Python SDK Tutorial: Drift Analysis¶
Drift analyses are crucial to understanding how your model will fare on different distributions. This notebook covers how one might use TruEra's Python SDK to examine the drift of a model between train and test data -- but this could also be used to examine a model's behavior over time.
Before you begin ⬇️¶
- Install the TruEra Python SDK
- Check our primer on Explainer objects
- Read our tutorial on local compute mode for the Python SDK.
What we'll cover ☑️¶
- First, we'll create a TruEra project. We'll use sample data from scikit-learn, and create a project with a sample gradient boosted tree model. We'll also ingest train and test split data for this model.
- We'll then track the performance of your model between train and test sets with an
Explainer
object. - Finally, we'll drill into the root causes of the instability between distributions, so we can understand and debug your model.

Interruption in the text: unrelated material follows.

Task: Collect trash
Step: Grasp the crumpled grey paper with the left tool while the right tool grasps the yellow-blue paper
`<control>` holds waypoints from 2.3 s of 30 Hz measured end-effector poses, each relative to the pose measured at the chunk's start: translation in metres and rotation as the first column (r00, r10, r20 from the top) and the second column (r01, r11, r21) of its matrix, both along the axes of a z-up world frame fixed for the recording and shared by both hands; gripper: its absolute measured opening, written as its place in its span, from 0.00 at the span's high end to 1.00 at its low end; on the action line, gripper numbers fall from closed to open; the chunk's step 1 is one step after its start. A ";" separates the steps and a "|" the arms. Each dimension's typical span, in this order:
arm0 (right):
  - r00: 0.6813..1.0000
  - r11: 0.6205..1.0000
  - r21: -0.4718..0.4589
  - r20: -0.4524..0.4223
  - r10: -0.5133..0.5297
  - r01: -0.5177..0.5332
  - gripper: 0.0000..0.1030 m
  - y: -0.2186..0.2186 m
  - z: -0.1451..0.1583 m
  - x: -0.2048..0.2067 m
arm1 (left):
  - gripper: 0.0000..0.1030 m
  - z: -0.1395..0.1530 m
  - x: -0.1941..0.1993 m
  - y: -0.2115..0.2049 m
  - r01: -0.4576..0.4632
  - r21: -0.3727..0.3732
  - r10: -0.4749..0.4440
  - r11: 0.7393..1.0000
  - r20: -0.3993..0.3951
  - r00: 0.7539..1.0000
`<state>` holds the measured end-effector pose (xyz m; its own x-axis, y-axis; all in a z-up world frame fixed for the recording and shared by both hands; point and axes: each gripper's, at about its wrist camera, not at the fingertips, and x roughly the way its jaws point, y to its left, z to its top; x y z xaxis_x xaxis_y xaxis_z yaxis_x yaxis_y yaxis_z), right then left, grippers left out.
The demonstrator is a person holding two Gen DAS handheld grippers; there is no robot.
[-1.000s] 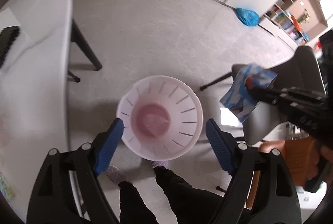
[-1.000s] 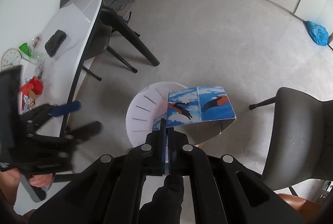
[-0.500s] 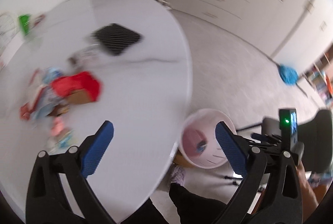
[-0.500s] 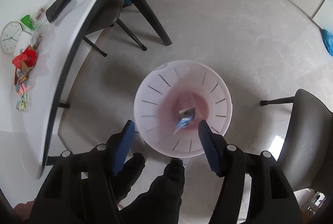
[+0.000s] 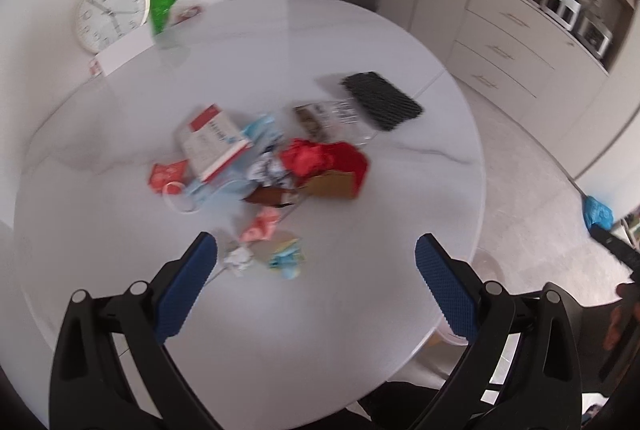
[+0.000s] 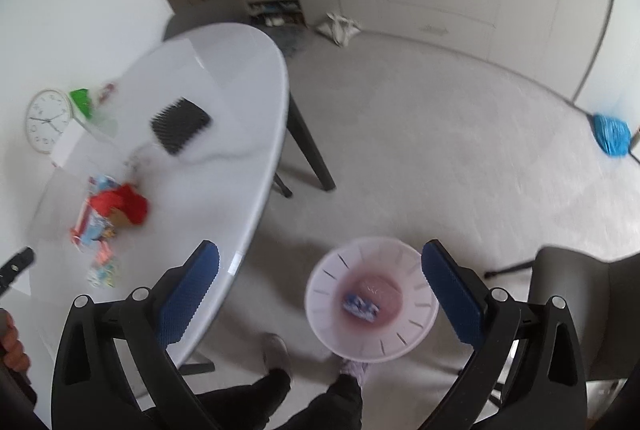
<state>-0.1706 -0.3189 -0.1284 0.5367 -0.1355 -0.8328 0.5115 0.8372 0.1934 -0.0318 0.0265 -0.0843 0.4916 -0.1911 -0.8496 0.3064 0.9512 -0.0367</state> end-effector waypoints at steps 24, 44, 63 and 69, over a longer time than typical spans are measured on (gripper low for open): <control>0.944 0.945 0.014 -0.032 0.328 -0.328 0.02 0.150 0.004 0.115 | 0.28 -0.129 0.060 0.067 -0.035 0.039 0.040 0.999 -0.133 0.990; 0.821 0.829 0.060 -0.117 0.559 -0.556 0.04 0.248 -0.047 0.174 | 0.69 -0.146 0.075 0.092 -0.103 -0.042 0.094 0.994 -0.189 0.978; 0.675 0.710 0.057 -0.265 0.688 -0.701 0.59 0.337 -0.124 0.219 | 0.69 -0.095 0.051 0.127 -0.168 -0.017 0.164 0.986 -0.152 0.975; 0.722 0.739 0.087 -0.164 0.672 -0.668 0.60 0.306 -0.097 0.211 | 0.69 -0.080 0.049 0.110 -0.118 -0.008 0.116 0.993 -0.131 0.985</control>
<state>0.0401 -0.0125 -0.2257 0.3285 0.2217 -0.9181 -0.1553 0.9715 0.1791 0.0168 0.1361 -0.1639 0.3967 -0.1528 -0.9051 0.1844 0.9792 -0.0845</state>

Step 1: Create a TruEra workspace¶
from truera.client.truera_workspace import TrueraWorkspace
from truera.client.truera_authentication import TokenAuthentication
auth = TokenAuthentication(TOKEN)
tru = TrueraWorkspace(TRUERA_URL, auth)
Step 2: Download sample data¶
Here we'll use the data from scikit-learn's California Housing dataset, which is a regression dataset. This is available directly from the sklearn.datasets
module.
# Retrieve the data.
import pandas as pd
from sklearn.datasets import fetch_california_housing
data_bunch = fetch_california_housing()
XS_ALL = pd.DataFrame(data=data_bunch["data"], columns=data_bunch["feature_names"])
YS_ALL = pd.DataFrame(data=data_bunch["target"], columns=["label"])

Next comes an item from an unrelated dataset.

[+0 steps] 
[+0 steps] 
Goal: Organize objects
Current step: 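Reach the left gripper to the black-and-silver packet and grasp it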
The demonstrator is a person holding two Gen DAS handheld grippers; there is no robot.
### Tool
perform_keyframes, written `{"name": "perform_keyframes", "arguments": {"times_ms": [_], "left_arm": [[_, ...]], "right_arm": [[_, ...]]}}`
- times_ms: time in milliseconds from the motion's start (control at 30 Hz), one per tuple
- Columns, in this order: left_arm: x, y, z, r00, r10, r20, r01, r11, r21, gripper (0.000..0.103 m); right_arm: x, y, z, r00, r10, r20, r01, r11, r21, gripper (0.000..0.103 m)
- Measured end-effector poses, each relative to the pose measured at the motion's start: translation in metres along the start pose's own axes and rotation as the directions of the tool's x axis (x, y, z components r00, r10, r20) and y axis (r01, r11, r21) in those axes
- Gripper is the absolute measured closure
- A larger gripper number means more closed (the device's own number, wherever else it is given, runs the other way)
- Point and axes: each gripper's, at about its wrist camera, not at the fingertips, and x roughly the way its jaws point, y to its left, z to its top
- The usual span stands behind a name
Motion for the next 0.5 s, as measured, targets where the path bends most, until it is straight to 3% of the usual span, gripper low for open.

# Create train and test data splits.
from sklearn.model_selection import train_test_split
XS_TRAIN, XS_TEST, YS_TRAIN, YS_TEST = train_test_split(XS_ALL, YS_ALL, test_size=0.5, random_state=0)
Step 3: Add targeted noise to data¶
We'll add two kinds of noise to exacerbate the differences between our train
and test
sets for the purpose of this notebook:
1. Shift the HouseAge
feature in the test
data (but not the train
data) by 10. This is an example of data drift.
2. When the HouseAge
feature is in between 20 and 30, set the label to 0. This is an example of mislabelled data points.
XS_TEST["HouseAge"] += 10
YS_TRAIN[(20 <= XS_TRAIN["HouseAge"]) & (XS_TRAIN["HouseAge"] < 30)] = 0
Step 4a: Create a project¶
tru.add_project("California Housing", score_type="regression")

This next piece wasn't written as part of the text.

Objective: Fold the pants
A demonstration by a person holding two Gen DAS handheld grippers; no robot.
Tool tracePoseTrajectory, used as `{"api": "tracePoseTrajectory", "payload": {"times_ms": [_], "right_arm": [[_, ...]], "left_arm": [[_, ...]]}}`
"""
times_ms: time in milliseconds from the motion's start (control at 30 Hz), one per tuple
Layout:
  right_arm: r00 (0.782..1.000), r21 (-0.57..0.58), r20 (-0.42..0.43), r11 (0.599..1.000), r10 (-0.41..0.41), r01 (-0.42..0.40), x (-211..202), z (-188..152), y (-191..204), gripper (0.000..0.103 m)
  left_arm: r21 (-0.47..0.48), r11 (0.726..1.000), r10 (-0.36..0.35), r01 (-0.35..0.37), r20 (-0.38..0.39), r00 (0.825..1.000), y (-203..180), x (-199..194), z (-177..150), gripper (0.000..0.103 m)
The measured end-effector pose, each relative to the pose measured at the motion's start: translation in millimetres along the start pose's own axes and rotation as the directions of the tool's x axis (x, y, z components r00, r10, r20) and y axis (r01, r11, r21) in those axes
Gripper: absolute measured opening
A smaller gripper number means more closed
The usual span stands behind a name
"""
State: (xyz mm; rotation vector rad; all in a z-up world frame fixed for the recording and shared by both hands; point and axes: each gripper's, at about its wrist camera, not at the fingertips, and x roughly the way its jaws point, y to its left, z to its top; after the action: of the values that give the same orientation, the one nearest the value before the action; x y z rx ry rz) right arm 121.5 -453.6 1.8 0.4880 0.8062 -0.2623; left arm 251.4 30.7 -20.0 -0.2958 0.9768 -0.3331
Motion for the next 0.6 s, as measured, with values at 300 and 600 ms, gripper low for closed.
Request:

Step 4b: Create the data collection and add split data¶
from truera.client.ingestion import ColumnSpec
column_spec = ColumnSpec(
id_col_name="id",
label_col_names="label",
pre_data_col_names=data_bunch["feature_names"]
)
data_test = XS_TEST.merge(YS_TEST, left_index=True, right_index=True).reset_index(names="id")
data_train = XS_TRAIN.merge(YS_TRAIN, left_index=True, right_index=True).reset_index(names="id")
tru.add_data_collection("sklearn_data")
tru.add_data(data_train, data_split_name="train", column_spec=column_spec)
tru.add_data(data_test, data_split_name="test", column_spec=column_spec)
Step 4c: Train and add a model to the data collection¶
# Train the model.
from sklearn.ensemble import GradientBoostingRegressor
from sklearn.metrics import mean_squared_error
gb_model = GradientBoostingRegressor(random_state=0)
gb_model.fit(XS_TRAIN, YS_TRAIN)
# Add to TruEra workspace.
tru.add_python_model("gradient boosted", gb_model)
tru.compute_all()
Step 5: Examine model accuracy between train and test¶
Here, we create an explainer object setting train
as our base data split, and test
as our comparison data split. This enables us to easily compare performance across splits.
explainer = tru.get_explainer(base_data_split="train", comparison_data_splits=["test"])
explainer.compute_performance("RMSE")
We can see there is a marked gap between the RMSE of our train
and test
splits.
# Find feature that has shifted the most.
instability = explainer.compute_feature_contributors_to_instability("regression")
instability.T.sort_values(by="test", ascending=False)
Given the HouseAge
feature has shifted so heavily let's plot its distribution in both train
and test
.
import matplotlib.pyplot as plt
plt.figure(figsize=(21, 6))
XS_TRAIN["HouseAge"].hist()
XS_TEST["HouseAge"].hist()
plt.legend(["Train", "Test"])
plt.xlabel("`HouseAge` value")
plt.ylabel("Frequency")
This shows some odd behavior in that the distribution of the HouseAge
seems to have shifted between the train
data and the test
data. In fact, it appears that the data has shifted by around 10. So we were able to catch the issue!
Given the problematic behavior, let's also look at the influence sensitivity plot (ISP) of the feature.
explainer = tru.get_explainer(base_data_split="train")
explainer.plot_isp("HouseAge")
The data does appear quite fishy in the 20 to 30 region, as we might expect!